▶ **Problem statement**
Retype the listing below, keeping every line the same.

** Recorded information follows **

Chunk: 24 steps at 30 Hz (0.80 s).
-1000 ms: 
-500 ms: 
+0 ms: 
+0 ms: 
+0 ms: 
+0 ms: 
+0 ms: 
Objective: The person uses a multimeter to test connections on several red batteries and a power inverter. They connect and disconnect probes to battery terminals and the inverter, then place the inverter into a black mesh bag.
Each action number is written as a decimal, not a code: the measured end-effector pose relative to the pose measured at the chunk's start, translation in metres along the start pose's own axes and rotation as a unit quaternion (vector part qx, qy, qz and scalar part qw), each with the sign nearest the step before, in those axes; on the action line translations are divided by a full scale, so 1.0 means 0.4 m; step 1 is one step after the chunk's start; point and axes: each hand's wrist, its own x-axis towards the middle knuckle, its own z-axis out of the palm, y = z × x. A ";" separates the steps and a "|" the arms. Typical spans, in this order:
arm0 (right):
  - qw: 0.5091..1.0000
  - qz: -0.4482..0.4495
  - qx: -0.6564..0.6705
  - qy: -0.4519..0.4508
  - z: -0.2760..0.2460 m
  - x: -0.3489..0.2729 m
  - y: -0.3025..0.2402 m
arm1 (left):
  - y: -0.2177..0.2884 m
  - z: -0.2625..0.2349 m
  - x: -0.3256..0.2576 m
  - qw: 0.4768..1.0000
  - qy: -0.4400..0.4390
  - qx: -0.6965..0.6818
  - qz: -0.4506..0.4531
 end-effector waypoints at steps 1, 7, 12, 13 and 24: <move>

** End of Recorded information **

▶ **Answer for this exercise**
Chunk: 24 steps at 30 Hz (0.80 s).
-1000 ms: 
-500 ms: 
+0 ms: 
+0 ms: 
+0 ms: 
+0 ms: 
+0 ms: 
Objective: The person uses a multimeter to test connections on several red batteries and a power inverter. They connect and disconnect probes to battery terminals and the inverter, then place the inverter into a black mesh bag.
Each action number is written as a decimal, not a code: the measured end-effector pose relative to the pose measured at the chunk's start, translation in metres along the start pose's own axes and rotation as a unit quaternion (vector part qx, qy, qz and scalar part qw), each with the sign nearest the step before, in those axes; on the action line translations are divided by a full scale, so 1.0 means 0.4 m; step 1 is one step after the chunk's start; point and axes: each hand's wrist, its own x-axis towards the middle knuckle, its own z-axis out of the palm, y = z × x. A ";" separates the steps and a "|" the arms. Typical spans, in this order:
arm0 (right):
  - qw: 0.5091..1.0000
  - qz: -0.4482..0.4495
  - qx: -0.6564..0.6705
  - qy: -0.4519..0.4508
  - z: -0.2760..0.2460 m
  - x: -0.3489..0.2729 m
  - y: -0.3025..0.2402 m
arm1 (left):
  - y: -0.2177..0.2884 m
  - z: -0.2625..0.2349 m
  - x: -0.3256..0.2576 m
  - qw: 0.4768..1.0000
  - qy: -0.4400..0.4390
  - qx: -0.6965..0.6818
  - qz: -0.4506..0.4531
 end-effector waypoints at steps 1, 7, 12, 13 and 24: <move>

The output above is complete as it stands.